When this new generation of psychoanalysts took over, training was institutionalized and a psychoanalytic outpatient clinic was established. The foundation of the clinic in 1922 was followed two years later by that of the training institute. The clinic was headed by Eduard Hitschmann, with Wilhelm Reich as his deputy. In May 1936, after many peripatetic years, the Vienna Psychoanalytical Society finally acquired premises of its own at Berggasse 7, where the society itself, the training institute, the outpatient clinic and the Internationaler Psychoanalytischer Verlag (the publishing house) were accommodated. The head of the training institute was Helene Deutsch, who already complained in her report for 1932 that the number of Austrian candidates had dropped sharply owing to the economic crisis.

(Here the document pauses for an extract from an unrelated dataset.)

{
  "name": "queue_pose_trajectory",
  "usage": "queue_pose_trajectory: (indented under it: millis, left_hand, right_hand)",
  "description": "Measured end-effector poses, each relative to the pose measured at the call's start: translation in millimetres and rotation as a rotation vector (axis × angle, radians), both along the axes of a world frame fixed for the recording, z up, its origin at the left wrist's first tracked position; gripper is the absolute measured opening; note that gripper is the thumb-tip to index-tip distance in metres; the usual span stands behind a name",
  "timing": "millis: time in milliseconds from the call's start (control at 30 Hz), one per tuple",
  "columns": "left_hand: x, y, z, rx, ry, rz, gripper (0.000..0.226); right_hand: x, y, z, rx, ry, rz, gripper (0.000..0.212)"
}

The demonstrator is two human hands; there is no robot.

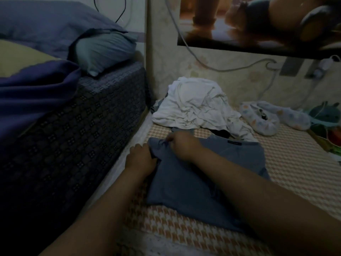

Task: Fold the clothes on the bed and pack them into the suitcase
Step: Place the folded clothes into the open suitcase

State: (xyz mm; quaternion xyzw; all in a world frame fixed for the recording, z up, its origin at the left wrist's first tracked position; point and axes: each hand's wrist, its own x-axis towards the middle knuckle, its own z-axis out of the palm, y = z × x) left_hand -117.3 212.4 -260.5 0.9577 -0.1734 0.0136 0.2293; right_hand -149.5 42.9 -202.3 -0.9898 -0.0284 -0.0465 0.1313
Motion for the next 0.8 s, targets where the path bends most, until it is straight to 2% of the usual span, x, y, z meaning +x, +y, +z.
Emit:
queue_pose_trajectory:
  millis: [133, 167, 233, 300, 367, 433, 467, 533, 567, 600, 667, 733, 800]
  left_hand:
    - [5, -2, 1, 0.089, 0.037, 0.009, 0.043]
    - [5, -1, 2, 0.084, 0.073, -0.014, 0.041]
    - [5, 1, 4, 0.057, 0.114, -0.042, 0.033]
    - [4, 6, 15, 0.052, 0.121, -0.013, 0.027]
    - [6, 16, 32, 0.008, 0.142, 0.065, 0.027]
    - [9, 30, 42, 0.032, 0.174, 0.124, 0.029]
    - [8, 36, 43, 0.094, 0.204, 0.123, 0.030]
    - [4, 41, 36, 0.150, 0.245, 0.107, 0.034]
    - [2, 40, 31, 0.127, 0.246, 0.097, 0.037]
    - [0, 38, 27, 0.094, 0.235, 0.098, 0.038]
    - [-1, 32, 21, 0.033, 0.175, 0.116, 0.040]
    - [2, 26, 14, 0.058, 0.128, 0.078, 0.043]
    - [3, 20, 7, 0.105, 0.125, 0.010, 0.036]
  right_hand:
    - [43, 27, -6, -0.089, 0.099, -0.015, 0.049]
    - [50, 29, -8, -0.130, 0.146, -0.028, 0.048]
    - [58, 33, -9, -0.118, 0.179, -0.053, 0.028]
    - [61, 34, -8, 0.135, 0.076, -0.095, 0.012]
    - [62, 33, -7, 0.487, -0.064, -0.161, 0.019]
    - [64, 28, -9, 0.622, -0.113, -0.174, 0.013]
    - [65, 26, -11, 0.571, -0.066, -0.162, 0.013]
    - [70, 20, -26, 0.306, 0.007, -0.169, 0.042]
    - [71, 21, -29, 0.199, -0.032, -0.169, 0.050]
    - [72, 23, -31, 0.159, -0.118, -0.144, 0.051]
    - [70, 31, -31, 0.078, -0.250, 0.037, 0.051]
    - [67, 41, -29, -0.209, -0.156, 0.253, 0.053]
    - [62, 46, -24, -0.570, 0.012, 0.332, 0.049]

In the summer semester of that year the Vienna Psychoanalytical Society had 22 candidates, of whom 12 were American, 2 German and 8 Viennese. After Hitler's coming to power in 1933, significant numbers of candidates from Germany found a place for themselves at the training institute of the Vienna society.
After falling ill with cancer, Sigmund Freud was no longer able to take part in the society's scientific meetings. Its affairs were managed by Paul Federn, who was elected deputy president after Otto Rank's departure in 1925, and later by Anna Freud, who was elected second deputy and spoke for her father on the executive. A powerful influence on the affairs of the society was exerted by its "expanded executive," which met on Wednesday evenings at the Berggasse premises.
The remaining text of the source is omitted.